Task statement. The whole listing is to be restated, character for character.

________________

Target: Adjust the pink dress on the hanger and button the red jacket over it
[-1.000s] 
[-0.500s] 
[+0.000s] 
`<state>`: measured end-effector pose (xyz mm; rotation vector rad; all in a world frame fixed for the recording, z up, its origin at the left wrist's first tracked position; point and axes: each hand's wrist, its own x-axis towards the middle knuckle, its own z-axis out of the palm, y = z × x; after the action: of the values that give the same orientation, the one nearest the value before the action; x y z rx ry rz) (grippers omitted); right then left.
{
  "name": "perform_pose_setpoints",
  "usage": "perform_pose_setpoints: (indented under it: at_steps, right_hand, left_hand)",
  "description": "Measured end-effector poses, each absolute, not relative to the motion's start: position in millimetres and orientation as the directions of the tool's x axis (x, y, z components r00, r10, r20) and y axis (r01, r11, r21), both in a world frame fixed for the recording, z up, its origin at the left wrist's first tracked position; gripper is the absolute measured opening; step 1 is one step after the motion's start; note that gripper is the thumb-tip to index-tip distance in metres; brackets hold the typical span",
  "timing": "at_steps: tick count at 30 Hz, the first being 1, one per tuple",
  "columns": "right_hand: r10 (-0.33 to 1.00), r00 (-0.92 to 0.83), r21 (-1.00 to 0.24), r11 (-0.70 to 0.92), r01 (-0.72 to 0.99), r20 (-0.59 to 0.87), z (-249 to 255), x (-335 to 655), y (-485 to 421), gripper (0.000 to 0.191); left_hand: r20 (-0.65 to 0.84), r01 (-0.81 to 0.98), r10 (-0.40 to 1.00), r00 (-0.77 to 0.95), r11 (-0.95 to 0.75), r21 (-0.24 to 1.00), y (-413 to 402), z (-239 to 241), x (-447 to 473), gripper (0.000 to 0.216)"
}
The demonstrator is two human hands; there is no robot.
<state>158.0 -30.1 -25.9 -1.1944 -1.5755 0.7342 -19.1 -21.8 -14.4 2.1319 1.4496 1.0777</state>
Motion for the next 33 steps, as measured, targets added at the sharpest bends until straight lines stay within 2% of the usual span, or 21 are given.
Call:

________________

Solution.
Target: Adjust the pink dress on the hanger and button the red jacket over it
[-1.000s] 
[-0.500s] 
[+0.000s] 
`<state>`: measured end-effector pose (xyz mm; rotation vector rad; all in a world frame fixed for the recording, z up, its origin at the left wrist's first tracked position; point and axes: each hand's wrist, its own x-axis towards the middle knuckle, its own z-axis out of the palm, y = z × x; after the action: of the values that give the same orientation, the one nearest the value before the action; x y z rx ry rz) (grippers omitted); right then left.
{
  "name": "perform_pose_setpoints",
  "usage": "perform_pose_setpoints: (indented under it: at_steps, right_hand, left_hand)",
  "description": "Measured end-effector poses, each absolute, not relative to the motion's start: position in millimetres and orientation as the directions of the tool's x axis (x, y, z components r00, r10, r20) and y axis (r01, r11, r21), both in a world frame fixed for the recording, z up, its origin at the left wrist's first tracked position; gripper is the absolute measured opening; step 1 is one step after the motion's start; note that gripper is the thumb-tip to index-tip distance in metres; brackets hold the typical span",
  "timing": "at_steps: tick count at 30 Hz, the first being 1, one per tuple",
  "columns": "right_hand: r10 (-0.33 to 1.00), r00 (-0.92 to 0.83), r21 (-1.00 to 0.24), r11 (-0.70 to 0.92), r01 (-0.72 to 0.99), r20 (-0.59 to 0.87), z (-249 to 255), x (-335 to 655), y (-485 to 421), gripper (0.000 to 0.191); left_hand: r20 (-0.65 to 0.84), r01 (-0.81 to 0.98), r10 (-0.40 to 1.00), r00 (-0.77 to 0.95), r11 (-0.95 to 0.75), r21 (-0.24 to 1.00), y (-413 to 402), z (-239 to 241), x (-447 to 473), gripper (0.000 to 0.216)"
}
The demonstrator is two human hands; there is no robot.
<state>158.0 -30.1 -25.9 -1.1944 -1.5755 0.7342 -19.1 -21.8 -14.4 2.1319 1.4496 1.0777</state>
Motion for the next 33 steps, as measured, targets added at the sharpest bends until straight lines stay within 2% of the usual span, or 21 are given.
Call:

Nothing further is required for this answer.